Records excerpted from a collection
--------------------

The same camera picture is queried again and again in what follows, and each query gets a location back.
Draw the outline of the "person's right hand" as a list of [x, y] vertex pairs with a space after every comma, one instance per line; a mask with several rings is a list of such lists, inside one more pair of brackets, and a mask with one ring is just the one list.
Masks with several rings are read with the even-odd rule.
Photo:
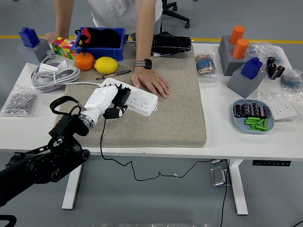
[[47, 40], [49, 44], [52, 44], [58, 37], [63, 37], [63, 36], [58, 34], [57, 32], [49, 32], [44, 36], [42, 36], [41, 38]]

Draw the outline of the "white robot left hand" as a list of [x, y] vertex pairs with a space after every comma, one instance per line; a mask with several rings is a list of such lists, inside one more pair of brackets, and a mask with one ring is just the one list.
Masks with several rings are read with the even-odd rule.
[[105, 119], [120, 118], [128, 106], [131, 89], [122, 84], [107, 84], [95, 89], [85, 104], [80, 118], [88, 128], [94, 128], [100, 115]]

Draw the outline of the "person's left hand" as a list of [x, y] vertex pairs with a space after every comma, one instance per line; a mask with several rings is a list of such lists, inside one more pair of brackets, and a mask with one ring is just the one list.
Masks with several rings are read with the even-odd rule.
[[131, 80], [136, 88], [144, 86], [149, 92], [164, 99], [170, 94], [169, 84], [165, 78], [153, 70], [144, 67], [135, 67]]

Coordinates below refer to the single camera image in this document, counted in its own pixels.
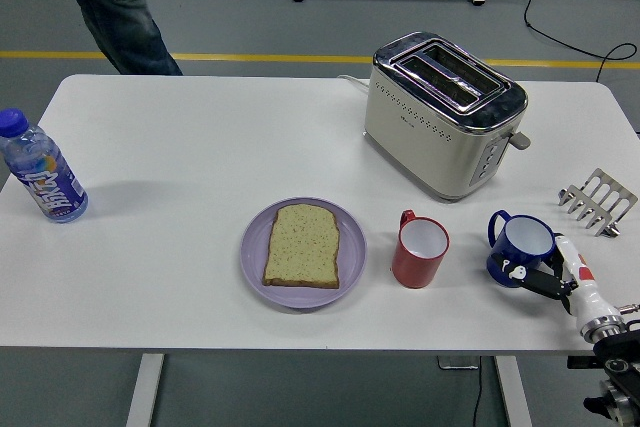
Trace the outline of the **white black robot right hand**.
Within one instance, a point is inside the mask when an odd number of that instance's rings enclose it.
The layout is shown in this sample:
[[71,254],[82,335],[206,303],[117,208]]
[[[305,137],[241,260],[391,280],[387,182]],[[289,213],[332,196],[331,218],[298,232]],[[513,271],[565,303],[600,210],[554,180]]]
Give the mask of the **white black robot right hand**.
[[600,295],[586,261],[566,236],[556,236],[555,249],[545,263],[550,272],[527,268],[493,253],[488,258],[488,271],[495,280],[507,280],[517,288],[561,302],[588,343],[626,331],[620,309]]

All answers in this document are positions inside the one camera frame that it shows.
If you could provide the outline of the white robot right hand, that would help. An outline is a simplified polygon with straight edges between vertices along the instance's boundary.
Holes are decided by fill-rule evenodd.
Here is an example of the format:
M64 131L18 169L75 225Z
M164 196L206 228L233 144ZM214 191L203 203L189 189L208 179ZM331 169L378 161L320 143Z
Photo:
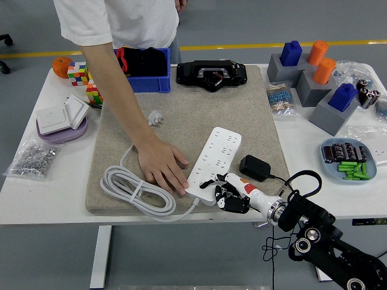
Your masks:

--------------------

Look over the records above and say how many lines hold the word "comma", giving the number alone.

* **Output of the exercise**: 3